Required action ->
Select, from the data, each line where "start" occurs.

Recorded information ->

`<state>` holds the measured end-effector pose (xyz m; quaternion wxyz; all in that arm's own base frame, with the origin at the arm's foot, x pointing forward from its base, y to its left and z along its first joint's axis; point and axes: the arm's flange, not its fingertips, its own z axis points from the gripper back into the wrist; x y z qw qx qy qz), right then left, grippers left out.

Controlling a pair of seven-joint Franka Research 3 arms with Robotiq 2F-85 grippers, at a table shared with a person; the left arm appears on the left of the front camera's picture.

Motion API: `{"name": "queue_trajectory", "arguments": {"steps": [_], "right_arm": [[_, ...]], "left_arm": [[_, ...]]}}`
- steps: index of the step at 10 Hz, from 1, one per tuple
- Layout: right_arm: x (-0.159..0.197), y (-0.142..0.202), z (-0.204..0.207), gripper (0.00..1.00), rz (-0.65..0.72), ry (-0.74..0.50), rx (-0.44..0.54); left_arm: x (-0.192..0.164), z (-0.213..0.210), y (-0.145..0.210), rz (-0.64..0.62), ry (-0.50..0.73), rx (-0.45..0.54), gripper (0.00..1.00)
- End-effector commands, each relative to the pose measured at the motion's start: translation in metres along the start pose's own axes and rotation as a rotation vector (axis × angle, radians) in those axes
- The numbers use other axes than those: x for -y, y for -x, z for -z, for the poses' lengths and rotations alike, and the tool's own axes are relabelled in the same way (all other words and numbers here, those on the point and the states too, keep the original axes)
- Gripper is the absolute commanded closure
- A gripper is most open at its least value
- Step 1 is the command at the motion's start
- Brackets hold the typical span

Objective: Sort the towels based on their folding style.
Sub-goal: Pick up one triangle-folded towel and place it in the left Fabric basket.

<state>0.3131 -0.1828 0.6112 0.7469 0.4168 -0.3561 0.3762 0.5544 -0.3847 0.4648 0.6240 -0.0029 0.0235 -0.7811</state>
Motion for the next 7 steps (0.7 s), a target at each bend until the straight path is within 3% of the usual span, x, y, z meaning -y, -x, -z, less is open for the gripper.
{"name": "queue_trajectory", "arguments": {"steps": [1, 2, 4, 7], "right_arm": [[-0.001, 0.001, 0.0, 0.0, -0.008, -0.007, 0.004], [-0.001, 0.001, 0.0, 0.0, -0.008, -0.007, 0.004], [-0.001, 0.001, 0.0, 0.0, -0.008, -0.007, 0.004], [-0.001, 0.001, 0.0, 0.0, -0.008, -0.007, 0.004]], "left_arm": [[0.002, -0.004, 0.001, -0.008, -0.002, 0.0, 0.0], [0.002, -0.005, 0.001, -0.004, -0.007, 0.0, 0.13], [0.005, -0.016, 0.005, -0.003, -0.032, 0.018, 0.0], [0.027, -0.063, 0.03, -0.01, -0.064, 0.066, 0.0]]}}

Exercise solution ->
- End-effector commands, each relative to the pose measured at the motion's start: translation in metres along the start pose's own axes and rotation as a rotation vector (axis × angle, radians) in those axes
- Step 1 is the command at the motion's start

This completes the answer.